Alejandro de Tomaso was an Argentinian race car driver who drove for Maserati and OSCA during the 1950s. This passion led him to form De Tomaso Automobili in Modena, Italy in 1959. The firm spent the early part of its existence building racecars for Formula Junior, Formula 3, Formula 2 and Formula 1 teams. There were a few F1 appearances between ‘61 and ’63 but these outings were not very successful.
De Tomaso then turned their attention towards building a road-going prototype, the first of which was the Vallelunga of 1963/64. Off the prototypes created, there were one alloy-bodied spider and two hardtop coupes. The cars were styled and constructed by Carrozzeria Fissore, the same coach builders responsible for the OSCA 1600 GT Berlinetta. De Tomaso’s racing pedigree was clear with the way the cars were made, consisting of independent suspensions all-around, rack-and-pinion steering and four-wheel disc brakes. The chassis was steel with a stressed subframe at the rear. The most striking feature, however, was the mid-mounted 1.5-litre Kent 4-cylinder engine sourced from Ford. This engine acted as a stressed chassis member, a technique first popularized by Colin Chapman in his Lotus racing cars. The engine was good for 104hp which meant that the 726kg car was a quick machine.
The initial idea behind the Vallelunga prototype had been to attract a major carmaker to take up the project. Eventually, this did not happen and De Tomaso took it upon themselves to build the cars. Carrozzeria Ghia was assigned production duties and a run of 50 cars was completed by 1965/66. The Giorgetto Giugiaro styling of the glass fibre bodywork was typically Italian and bore a passing resemblance to Ferraris of the era. There were some styling differences between the prototypes and the production models, most notable of which was the glass engine bay covers of the final cars.
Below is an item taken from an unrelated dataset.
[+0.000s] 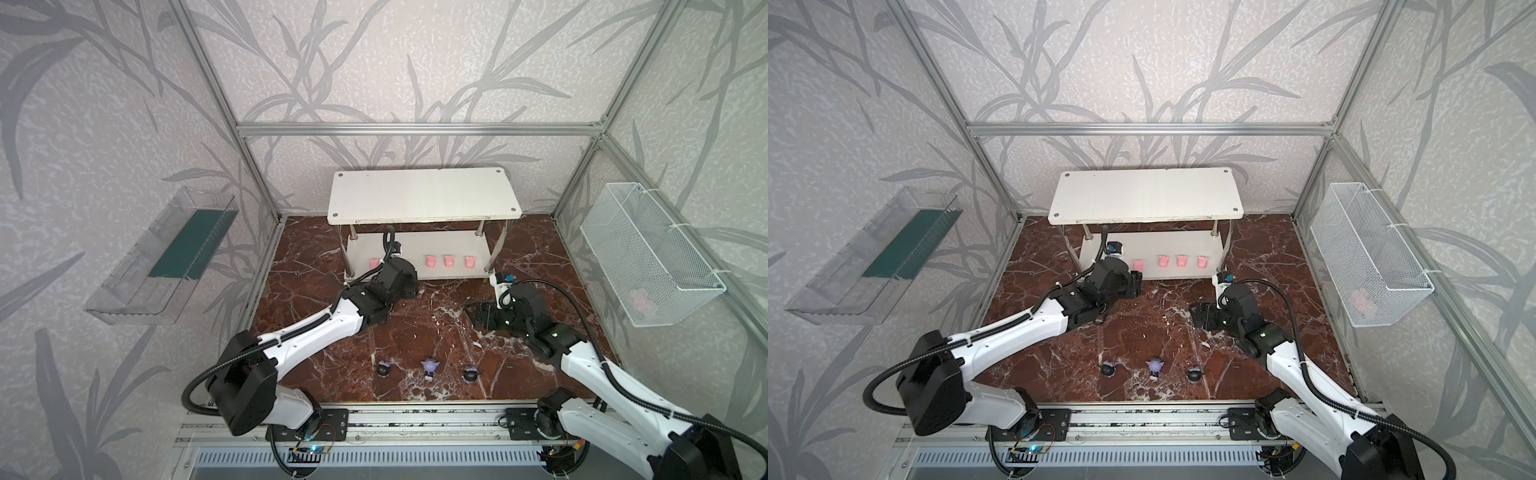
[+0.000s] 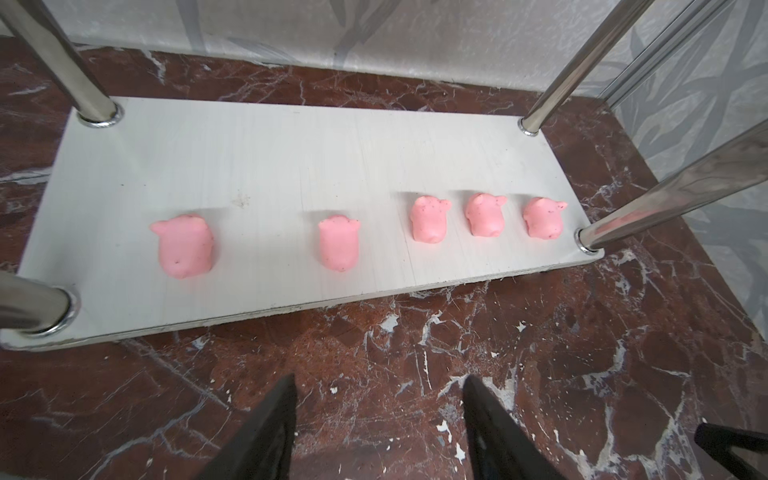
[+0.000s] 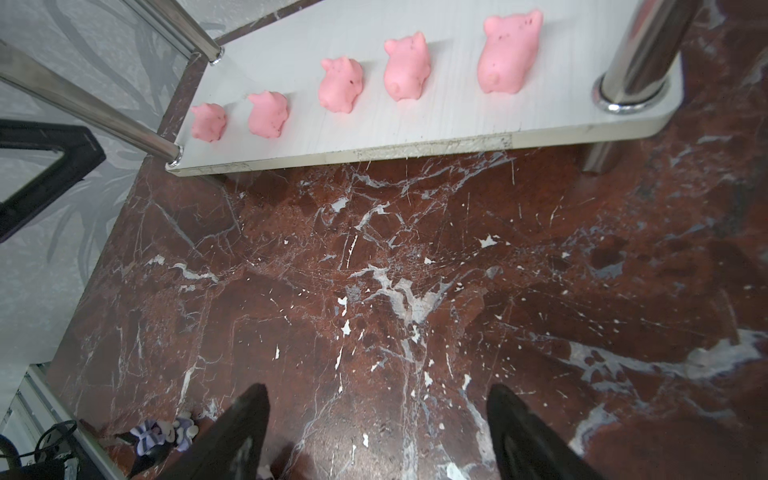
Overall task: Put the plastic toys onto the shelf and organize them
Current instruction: 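Withdraw the left gripper from the shelf while the right gripper grasps a purple figure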
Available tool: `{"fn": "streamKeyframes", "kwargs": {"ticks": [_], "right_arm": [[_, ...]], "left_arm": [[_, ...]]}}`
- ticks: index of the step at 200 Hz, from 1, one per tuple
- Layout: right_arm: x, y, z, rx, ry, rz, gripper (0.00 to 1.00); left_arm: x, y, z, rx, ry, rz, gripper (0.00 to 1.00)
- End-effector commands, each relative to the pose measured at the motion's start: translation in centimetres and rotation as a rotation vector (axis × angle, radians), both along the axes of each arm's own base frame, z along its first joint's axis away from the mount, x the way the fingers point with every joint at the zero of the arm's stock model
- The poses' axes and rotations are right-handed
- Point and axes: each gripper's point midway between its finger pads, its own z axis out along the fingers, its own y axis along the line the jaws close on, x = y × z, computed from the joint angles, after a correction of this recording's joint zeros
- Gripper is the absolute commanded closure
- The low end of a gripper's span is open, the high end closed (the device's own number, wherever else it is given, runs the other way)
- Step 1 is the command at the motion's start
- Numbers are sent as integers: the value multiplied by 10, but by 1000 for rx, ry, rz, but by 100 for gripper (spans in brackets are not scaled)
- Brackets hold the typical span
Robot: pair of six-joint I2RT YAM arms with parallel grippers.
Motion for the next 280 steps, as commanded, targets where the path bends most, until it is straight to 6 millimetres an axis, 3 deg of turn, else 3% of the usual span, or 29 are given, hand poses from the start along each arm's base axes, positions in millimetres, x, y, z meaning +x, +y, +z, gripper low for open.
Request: {"fn": "streamKeyframes", "kwargs": {"ticks": [1, 81, 124, 161, 211, 280], "right_arm": [[-16, -5, 3, -32, 30, 34, 15], [-100, -9, 3, -31, 123, 161, 7], [-135, -3, -23, -76, 188, 197, 4], [-148, 12, -44, -156, 185, 237, 4], [-151, 29, -69, -263, 230, 275, 4], [-144, 23, -95, -361, 260, 222, 23]], "left_arm": [[-14, 20, 3, -10, -13, 63, 38], [-54, 77, 25, 3, -96, 152, 36], [-56, 96, 43, 18, -167, 210, 25], [-52, 95, 53, 19, -194, 210, 20], [-49, 94, 58, 15, -213, 211, 20], [-45, 95, 49, 21, -195, 219, 20]]}}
While the De Tomaso Vallelunga did have some flaws, this car is noteworthy nevertheless. The primary reason behind this is that a heavily reworked version of the Vallenluga’s chassis was used in its successor, the De Tomaso Mangusta. The Mangusta went on to become an Italian supercar legend that cemented De Tomaso’s position as a maker of competent fast cars. The Vallelunga is also a great study in how racing teams from the heydeys of motorsport successfully transitioned into making road cars with varying degrees of success. This particular 1967 example of the De Tomaso Vallelunga Berlinetta will be up for sale at this year’s Bonhams Padua Sale.